## WHAT TO WORK ON
Of the lines below, write out exactly those from the line with "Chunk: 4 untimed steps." through the line with "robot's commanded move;", both included, and skip the rest.

## EXERCISE DATA
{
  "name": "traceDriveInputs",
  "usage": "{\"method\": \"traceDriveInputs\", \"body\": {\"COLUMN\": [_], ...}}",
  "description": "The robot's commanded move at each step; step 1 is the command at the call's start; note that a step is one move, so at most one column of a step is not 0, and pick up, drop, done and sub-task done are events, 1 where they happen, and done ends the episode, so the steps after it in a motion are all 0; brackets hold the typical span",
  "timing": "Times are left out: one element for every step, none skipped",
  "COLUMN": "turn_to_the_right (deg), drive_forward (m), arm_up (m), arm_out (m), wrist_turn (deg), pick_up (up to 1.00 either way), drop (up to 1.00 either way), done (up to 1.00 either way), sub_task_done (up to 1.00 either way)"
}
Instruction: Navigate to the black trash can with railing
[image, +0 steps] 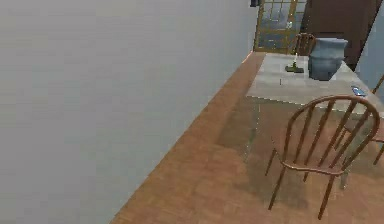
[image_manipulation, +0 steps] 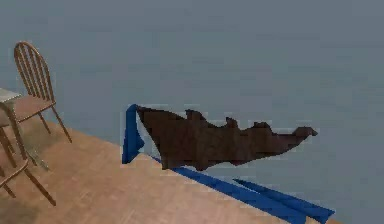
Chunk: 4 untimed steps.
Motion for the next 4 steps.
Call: {"method": "traceDriveInputs", "body": {"turn_to_the_right": [0.0, 0.0, 21.0, 0.0], "drive_forward": [1.0, 0.6, 0.0, 1.0], "arm_up": [0.0, 0.0, 0.0, 0.0], "arm_out": [0.0, 0.0, 0.0, 0.0], "wrist_turn": [0.0, 0.0, 0.0, 0.0], "pick_up": [0.0, 0.0, 0.0, 0.0], "drop": [0.0, 0.0, 0.0, 0.0], "done": [0.0, 0.0, 0.0, 0.0], "sub_task_done": [0.0, 0.0, 0.0, 0.0]}}
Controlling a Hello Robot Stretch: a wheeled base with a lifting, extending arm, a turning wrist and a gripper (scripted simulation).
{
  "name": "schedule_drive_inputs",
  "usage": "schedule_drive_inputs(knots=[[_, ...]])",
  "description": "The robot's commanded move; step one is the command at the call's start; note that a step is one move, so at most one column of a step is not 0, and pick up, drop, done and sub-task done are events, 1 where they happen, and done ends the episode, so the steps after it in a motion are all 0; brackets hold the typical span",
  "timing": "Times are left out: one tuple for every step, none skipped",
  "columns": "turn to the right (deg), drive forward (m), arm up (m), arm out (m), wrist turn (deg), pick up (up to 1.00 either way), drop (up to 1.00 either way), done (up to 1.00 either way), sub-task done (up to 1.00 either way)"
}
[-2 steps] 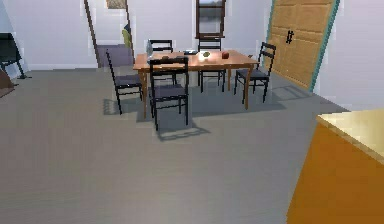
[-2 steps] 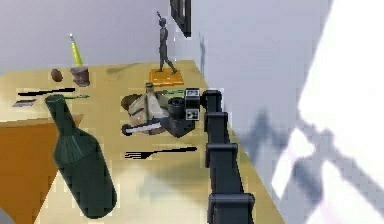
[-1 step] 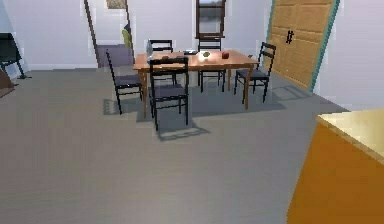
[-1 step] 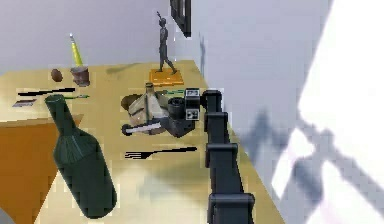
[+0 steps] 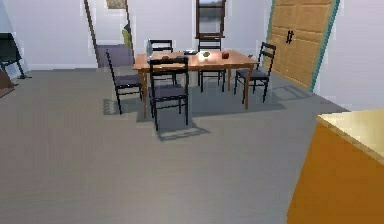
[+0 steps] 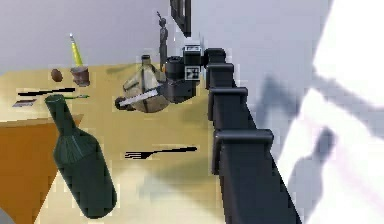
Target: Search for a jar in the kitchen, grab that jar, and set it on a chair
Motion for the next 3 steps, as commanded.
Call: schedule_drive_inputs(knots=[[0.0, 0.00, 0.00, 0.00, -45.0, 0.00, 0.00, 0.00, 0.00], [0.0, 0.00, 0.00, 0.00, -39.0, 0.00, 0.00, 0.00, 0.00], [0.0, 0.00, 0.00, -0.30, 0.0, 0.00, 0.00, 0.00, 0.00]])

## SOLUTION BELOW
Chunk: 4 untimed steps.
Motion for the next 4 steps.
Call: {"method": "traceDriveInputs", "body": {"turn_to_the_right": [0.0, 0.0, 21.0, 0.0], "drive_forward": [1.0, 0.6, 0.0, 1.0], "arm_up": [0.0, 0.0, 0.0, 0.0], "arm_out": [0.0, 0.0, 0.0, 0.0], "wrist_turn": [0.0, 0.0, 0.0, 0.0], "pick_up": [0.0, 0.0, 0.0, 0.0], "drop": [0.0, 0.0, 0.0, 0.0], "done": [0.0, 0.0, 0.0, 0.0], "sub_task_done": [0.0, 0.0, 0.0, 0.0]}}
Controlling a Hello Robot Stretch: a wheeled base with a lifting, extending arm, a turning wrist and a gripper (scripted simulation).
{
  "name": "schedule_drive_inputs",
  "usage": "schedule_drive_inputs(knots=[[_, ...]])",
  "description": "The robot's commanded move; step one is the command at the call's start; note that a step is one move, so at most one column of a step is not 0, and pick up, drop, done and sub-task done are events, 1 where they happen, and done ends the episode, so the steps after it in a motion are all 0; brackets hold the typical span",

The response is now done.